▸ Required action
Each line of the data below that contains "finger" must be copied.

▸ Provided records
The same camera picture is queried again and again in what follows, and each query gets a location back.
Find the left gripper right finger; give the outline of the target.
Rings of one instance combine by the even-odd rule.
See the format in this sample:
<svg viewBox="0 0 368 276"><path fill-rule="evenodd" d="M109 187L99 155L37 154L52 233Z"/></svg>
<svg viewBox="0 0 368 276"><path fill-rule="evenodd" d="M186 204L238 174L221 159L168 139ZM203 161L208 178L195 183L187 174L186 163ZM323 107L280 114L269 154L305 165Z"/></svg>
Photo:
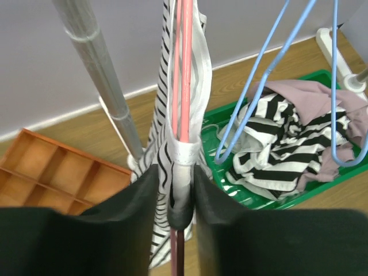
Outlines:
<svg viewBox="0 0 368 276"><path fill-rule="evenodd" d="M251 210L194 168L201 275L366 275L367 216L351 209Z"/></svg>

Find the pink wire hanger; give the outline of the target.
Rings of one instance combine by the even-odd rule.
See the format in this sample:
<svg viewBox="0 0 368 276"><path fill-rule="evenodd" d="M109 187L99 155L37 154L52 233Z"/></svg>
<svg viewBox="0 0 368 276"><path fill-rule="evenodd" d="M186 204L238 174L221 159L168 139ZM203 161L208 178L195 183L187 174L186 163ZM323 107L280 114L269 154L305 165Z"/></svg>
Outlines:
<svg viewBox="0 0 368 276"><path fill-rule="evenodd" d="M189 142L190 100L191 100L191 46L193 2L176 1L176 32L174 49L174 72L172 84L171 126L175 140L182 144ZM172 197L170 206L175 213L186 208L190 202L191 166L181 156L183 149L176 148L172 172Z"/></svg>

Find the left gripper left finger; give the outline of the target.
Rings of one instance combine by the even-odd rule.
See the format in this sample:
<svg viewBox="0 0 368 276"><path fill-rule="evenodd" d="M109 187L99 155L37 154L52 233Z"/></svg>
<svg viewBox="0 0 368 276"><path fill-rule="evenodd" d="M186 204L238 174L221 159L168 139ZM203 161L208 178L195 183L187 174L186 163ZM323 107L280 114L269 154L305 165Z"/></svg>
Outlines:
<svg viewBox="0 0 368 276"><path fill-rule="evenodd" d="M147 275L159 174L78 216L50 208L1 209L2 275Z"/></svg>

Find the thin striped tank top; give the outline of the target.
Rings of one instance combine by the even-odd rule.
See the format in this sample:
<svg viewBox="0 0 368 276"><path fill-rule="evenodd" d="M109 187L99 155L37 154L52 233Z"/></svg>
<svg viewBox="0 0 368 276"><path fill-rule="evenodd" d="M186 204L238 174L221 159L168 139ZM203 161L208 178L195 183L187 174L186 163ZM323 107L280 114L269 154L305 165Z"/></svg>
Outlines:
<svg viewBox="0 0 368 276"><path fill-rule="evenodd" d="M206 164L201 140L201 128L207 108L211 85L212 65L205 38L206 16L193 2L193 46L191 65L191 107L189 142L182 143L174 137L172 129L174 41L176 38L176 1L163 1L163 31L158 90L153 119L148 135L147 148L132 170L134 183L152 165L158 168L159 191L155 208L149 268L161 266L171 259L170 223L184 224L185 239L192 237L193 213L187 206L175 211L168 203L178 196L189 201L189 187L194 167L201 167L205 176L212 179Z"/></svg>

▸ Written response
Find the left gripper right finger; give the outline of the target.
Find the left gripper left finger; give the outline of the target.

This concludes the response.